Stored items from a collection
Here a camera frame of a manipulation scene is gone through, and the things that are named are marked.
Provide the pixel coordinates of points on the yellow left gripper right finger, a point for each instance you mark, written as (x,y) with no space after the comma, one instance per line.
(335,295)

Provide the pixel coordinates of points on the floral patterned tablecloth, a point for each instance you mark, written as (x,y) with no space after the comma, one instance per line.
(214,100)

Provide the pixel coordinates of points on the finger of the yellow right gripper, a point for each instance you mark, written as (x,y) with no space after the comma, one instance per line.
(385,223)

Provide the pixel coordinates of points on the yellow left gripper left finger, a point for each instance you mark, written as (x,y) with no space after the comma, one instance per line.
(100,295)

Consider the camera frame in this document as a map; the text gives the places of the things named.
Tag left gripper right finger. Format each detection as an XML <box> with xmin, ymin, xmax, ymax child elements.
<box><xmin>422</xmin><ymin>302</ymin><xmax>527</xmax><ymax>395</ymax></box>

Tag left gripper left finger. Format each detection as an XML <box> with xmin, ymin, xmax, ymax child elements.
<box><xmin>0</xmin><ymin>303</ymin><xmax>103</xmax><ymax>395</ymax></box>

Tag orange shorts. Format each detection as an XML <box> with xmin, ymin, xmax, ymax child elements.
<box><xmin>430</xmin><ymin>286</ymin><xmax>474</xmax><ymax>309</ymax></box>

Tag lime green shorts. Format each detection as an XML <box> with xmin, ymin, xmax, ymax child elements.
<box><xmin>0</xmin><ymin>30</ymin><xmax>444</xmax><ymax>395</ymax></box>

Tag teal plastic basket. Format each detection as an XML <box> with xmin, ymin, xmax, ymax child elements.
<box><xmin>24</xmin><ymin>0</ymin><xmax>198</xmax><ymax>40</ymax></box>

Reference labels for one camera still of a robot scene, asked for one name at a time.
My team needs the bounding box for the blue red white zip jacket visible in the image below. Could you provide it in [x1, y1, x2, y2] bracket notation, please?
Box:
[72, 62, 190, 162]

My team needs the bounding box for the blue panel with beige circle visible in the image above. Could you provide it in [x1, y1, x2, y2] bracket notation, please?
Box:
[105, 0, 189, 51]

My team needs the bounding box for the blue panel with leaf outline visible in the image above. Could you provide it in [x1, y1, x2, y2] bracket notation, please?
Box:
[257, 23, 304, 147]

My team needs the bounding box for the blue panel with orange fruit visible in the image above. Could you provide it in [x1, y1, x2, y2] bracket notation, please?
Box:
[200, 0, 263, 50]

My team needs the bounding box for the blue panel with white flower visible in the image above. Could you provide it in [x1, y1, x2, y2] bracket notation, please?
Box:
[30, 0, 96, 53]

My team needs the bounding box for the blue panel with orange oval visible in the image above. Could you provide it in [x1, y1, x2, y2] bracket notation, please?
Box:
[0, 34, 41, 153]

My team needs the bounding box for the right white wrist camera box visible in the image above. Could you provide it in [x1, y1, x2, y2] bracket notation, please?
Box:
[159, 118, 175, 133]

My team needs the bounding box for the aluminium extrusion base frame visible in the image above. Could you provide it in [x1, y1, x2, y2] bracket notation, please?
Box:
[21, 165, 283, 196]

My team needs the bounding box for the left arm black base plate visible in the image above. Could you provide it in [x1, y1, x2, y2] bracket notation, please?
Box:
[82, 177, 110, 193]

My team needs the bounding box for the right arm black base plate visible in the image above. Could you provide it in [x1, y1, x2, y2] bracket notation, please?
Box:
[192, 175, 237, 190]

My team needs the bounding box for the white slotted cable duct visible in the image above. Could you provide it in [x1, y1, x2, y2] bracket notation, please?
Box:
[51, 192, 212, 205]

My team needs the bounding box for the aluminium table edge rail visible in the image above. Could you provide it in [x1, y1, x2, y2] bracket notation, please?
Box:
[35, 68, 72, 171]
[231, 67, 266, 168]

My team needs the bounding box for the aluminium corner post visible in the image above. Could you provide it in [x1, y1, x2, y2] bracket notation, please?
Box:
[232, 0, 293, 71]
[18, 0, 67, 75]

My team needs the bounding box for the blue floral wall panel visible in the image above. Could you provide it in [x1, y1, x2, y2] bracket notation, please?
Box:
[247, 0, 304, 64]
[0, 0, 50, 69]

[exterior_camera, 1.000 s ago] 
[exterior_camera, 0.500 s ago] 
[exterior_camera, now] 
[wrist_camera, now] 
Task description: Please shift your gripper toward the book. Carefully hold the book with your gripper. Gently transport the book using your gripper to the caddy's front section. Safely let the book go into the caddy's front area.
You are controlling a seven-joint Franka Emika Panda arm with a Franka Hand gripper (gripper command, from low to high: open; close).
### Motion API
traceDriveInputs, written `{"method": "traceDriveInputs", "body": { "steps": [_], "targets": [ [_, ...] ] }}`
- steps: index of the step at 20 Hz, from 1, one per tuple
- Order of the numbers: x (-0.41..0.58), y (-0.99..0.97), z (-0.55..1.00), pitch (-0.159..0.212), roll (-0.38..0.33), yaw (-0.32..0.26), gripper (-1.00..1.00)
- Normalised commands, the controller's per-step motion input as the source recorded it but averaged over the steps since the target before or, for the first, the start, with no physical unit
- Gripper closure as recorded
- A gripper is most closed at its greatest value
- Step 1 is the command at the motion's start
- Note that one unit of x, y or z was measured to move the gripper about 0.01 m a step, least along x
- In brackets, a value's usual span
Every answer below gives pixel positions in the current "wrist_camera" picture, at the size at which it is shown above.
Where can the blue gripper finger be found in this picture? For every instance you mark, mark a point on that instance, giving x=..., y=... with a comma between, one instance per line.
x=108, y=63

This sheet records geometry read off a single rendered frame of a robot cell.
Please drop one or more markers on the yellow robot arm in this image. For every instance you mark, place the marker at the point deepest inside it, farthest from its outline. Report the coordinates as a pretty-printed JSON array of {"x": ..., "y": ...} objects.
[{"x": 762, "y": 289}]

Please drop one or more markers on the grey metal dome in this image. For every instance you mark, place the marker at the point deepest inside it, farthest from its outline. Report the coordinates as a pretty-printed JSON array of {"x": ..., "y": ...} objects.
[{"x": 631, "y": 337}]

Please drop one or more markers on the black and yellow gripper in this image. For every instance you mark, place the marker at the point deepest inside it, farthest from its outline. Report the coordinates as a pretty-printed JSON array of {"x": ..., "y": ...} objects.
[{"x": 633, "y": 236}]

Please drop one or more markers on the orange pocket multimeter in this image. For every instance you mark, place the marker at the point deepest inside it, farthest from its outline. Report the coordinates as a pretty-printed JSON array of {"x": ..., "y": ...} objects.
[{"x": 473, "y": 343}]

▶ **To do**
When you reach the line holding "[wrist_camera, now]" in the records above, begin reproducing exactly, stop after the line holding "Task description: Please", and output nothing else.

▶ **Response to this exercise**
[wrist_camera, now] 
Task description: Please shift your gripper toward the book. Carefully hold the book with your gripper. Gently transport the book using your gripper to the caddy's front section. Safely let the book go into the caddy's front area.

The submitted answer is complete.